• Work item:
Will you transcribe the entries that follow, exactly and in full?

::::::::

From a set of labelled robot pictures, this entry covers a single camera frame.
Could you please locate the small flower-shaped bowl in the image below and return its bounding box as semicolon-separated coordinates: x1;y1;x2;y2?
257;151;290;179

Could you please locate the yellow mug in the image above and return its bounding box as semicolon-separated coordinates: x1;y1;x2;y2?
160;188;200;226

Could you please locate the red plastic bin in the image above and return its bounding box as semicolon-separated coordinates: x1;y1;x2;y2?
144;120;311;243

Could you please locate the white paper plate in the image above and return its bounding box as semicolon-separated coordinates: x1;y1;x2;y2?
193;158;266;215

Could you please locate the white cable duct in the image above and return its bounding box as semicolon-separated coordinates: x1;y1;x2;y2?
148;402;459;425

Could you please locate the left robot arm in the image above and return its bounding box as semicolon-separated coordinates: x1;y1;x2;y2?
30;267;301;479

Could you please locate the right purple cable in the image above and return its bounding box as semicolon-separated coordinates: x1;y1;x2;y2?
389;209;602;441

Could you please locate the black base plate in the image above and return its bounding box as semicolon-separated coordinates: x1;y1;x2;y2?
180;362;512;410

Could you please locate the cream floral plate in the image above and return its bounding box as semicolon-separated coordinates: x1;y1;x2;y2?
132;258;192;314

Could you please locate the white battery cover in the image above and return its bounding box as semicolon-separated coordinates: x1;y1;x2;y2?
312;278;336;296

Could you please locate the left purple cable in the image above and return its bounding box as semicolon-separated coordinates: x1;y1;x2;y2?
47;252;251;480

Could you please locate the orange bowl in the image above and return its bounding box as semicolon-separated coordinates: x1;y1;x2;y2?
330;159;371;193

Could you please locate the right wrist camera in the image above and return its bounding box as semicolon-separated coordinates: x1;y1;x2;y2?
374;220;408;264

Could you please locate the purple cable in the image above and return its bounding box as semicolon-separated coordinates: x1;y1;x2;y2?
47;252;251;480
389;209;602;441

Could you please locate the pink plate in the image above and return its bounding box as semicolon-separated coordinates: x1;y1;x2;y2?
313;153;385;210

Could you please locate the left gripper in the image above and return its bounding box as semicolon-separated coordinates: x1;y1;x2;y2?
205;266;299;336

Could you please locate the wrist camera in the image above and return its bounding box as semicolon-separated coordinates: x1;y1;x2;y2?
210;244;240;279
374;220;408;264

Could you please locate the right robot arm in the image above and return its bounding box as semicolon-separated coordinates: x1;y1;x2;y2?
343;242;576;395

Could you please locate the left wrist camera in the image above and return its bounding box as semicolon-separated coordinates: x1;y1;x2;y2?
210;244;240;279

::::::::

• Reply to the exercise:
From a set of labelled robot pictures, this entry covers a single camera frame.
Could you please locate the small flower-shaped bowl in the image below and return its bounding box as semicolon-separated coordinates: x1;y1;x2;y2?
257;151;290;179

Could you please locate the yellow mug in the image above and return its bounding box as semicolon-separated coordinates: x1;y1;x2;y2?
160;188;200;226

Could you please locate the red plastic bin in the image above and return its bounding box as semicolon-separated coordinates: x1;y1;x2;y2?
144;120;311;243

Could you please locate the white paper plate in the image above and return its bounding box as semicolon-separated coordinates: x1;y1;x2;y2?
193;158;266;215

Could you please locate the white cable duct in the image above and return its bounding box as semicolon-separated coordinates: x1;y1;x2;y2?
148;402;459;425

Could you please locate the left robot arm in the image above and return its bounding box as semicolon-separated coordinates: x1;y1;x2;y2?
30;267;301;479

Could you please locate the right purple cable in the image above and return its bounding box as semicolon-separated coordinates: x1;y1;x2;y2?
389;209;602;441

Could you please locate the black base plate in the image above and return its bounding box as semicolon-separated coordinates: x1;y1;x2;y2?
180;362;512;410

Could you please locate the cream floral plate in the image above and return its bounding box as semicolon-separated coordinates: x1;y1;x2;y2?
132;258;192;314

Could you please locate the white battery cover in the image above and return its bounding box as semicolon-separated coordinates: x1;y1;x2;y2?
312;278;336;296

Could you please locate the left purple cable in the image above and return its bounding box as semicolon-separated coordinates: x1;y1;x2;y2?
47;252;251;480

Could you please locate the orange bowl in the image above and return its bounding box as semicolon-separated coordinates: x1;y1;x2;y2?
330;159;371;193

Could you please locate the right wrist camera in the image above and return its bounding box as semicolon-separated coordinates: x1;y1;x2;y2?
374;220;408;264

Could you please locate the purple cable in the image above and return its bounding box as semicolon-separated coordinates: x1;y1;x2;y2?
47;252;251;480
389;209;602;441

Could you please locate the pink plate in the image above and return its bounding box as semicolon-separated coordinates: x1;y1;x2;y2?
313;153;385;210

Could you please locate the left gripper in the image above and return its bounding box as semicolon-separated coordinates: x1;y1;x2;y2?
205;266;299;336

Could you please locate the wrist camera in the image above and return its bounding box as semicolon-separated coordinates: x1;y1;x2;y2?
210;244;240;279
374;220;408;264

Could you please locate the right robot arm in the image above and return its bounding box as semicolon-separated coordinates: x1;y1;x2;y2?
343;242;576;395

Could you please locate the left wrist camera in the image above and return its bounding box as semicolon-separated coordinates: x1;y1;x2;y2?
210;244;240;279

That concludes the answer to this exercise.